L’assessore regionale tarantino Cosimo Borraccino sulla sua pagina FB scrive, però, che la morte è avvenuta “dopo aver concluso un turno di lavoro massacrante, di 12 ore, perché comprendente diverse ore di straordinario, mentre si mantengono in esubero 1700 loro colleghi.

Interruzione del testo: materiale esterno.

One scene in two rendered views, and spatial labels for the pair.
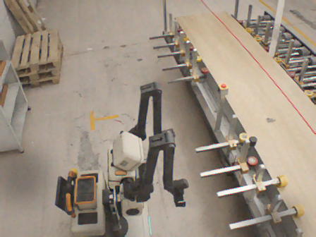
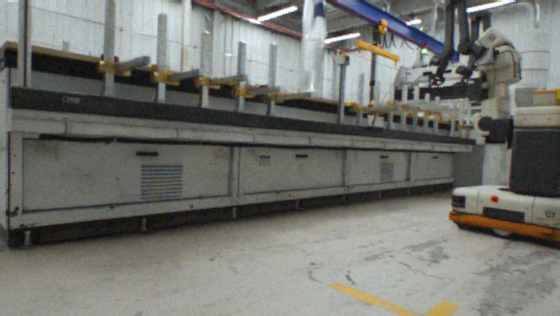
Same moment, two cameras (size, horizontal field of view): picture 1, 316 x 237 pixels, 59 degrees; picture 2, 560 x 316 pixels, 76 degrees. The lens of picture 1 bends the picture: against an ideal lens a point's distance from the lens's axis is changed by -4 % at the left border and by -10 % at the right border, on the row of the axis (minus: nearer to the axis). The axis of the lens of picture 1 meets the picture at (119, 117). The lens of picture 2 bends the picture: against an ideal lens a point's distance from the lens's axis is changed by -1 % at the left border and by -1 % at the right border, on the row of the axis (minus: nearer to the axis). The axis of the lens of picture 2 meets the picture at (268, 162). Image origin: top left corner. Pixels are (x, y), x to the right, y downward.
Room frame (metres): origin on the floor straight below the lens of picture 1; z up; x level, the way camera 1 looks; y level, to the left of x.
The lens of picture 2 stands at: (4.10, 0.82, 0.53)
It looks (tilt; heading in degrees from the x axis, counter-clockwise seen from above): 3 degrees down; 227
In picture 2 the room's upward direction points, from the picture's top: 3 degrees clockwise
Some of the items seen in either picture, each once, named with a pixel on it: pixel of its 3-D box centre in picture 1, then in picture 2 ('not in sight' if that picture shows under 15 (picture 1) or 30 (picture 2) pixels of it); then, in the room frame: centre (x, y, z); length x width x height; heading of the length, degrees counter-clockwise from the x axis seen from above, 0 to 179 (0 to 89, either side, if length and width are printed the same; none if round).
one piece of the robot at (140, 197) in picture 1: (139, 178); (482, 87); (1.21, -0.07, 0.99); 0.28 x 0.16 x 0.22; 176
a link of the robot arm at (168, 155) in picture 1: (168, 164); (474, 41); (0.99, -0.23, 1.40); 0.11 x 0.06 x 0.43; 176
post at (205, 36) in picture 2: (181, 49); (204, 77); (3.03, -0.88, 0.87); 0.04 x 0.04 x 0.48; 0
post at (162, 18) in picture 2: (175, 37); (161, 62); (3.28, -0.87, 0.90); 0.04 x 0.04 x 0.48; 0
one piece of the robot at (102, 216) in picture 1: (96, 211); (542, 145); (1.24, 0.31, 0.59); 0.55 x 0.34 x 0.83; 176
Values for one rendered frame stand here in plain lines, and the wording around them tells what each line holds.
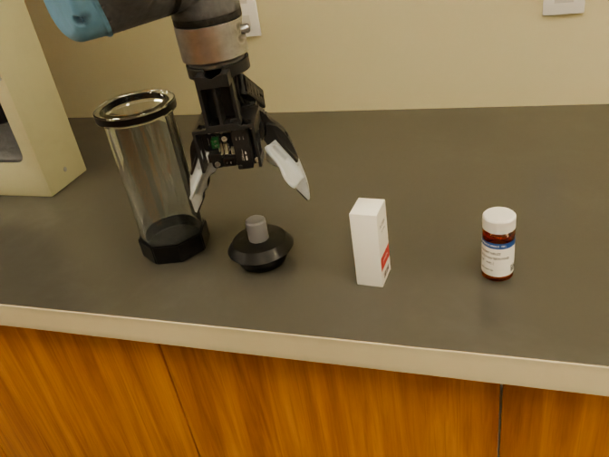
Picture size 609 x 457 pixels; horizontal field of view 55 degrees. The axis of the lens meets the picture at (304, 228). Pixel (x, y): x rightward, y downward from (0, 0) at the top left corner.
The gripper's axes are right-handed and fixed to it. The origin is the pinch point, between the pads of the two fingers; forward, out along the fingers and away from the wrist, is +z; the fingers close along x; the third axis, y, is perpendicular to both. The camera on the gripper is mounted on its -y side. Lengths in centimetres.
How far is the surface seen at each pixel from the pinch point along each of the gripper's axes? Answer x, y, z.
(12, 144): -53, -37, 1
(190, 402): -13.7, 8.4, 27.1
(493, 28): 43, -49, -5
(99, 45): -44, -73, -8
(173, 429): -18.5, 7.2, 34.2
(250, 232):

Il 23 novembre scorso a Roma si è svolto un convegno organizzato da Or.s.a. (Organizzazione Sindacati Autonomi e di Base) sul tema “Lavoro e Salute dei Turnisti”, con la partecipazione, tra gli altri, di Raffaele Guariniello e Vito Totire. Totire, informato di quanto accaduto a Carlo Di Sarno, ci ha scritto: “Il 23 novembre a Roma abbiamo fatto un convegno sui danni alla salute causati dai ritmi di lavoro non fisiologici; evidentemente c’è ancora molto da fare per la prevenzione; il commento (di qualche blog, ndr) che parla di “cause da accertare” non è condivisibile; cosa si deve ulteriormente accertare? E’ la stessa storia dell’incidente sulla tangenziale di Bologna nell’agosto del 2018 e della strage delle studentesse italiane in Spagna nel 2016; alle 4 del mattino è fisiologico dormire non guidare una automobile; il lavoro notturno è ormai peraltro classificato 2A (probabile cancerogeno, ndr) dalla IARC (Agenzie Internazionale Ricerca sul Cancro) e se strettamente indispensabile/inevitabile va compensato con riposi e misure logistiche di sicurezza; bisogna discutere delle concrete misure di prevenzione da adottare; il “sistema” non se la può cavare con la miseria del riconoscimento dell’infortunio in itinere; occorre valutare pure responsabilità penali a partire anche dalla lettura critica del documento di valutazione del rischio; appunto: il rischio è stato valutato? Sono state discusse azioni di miglioramento?  Condoglianze ai familiari e ai compagni di lavoro ma piangere non basta.”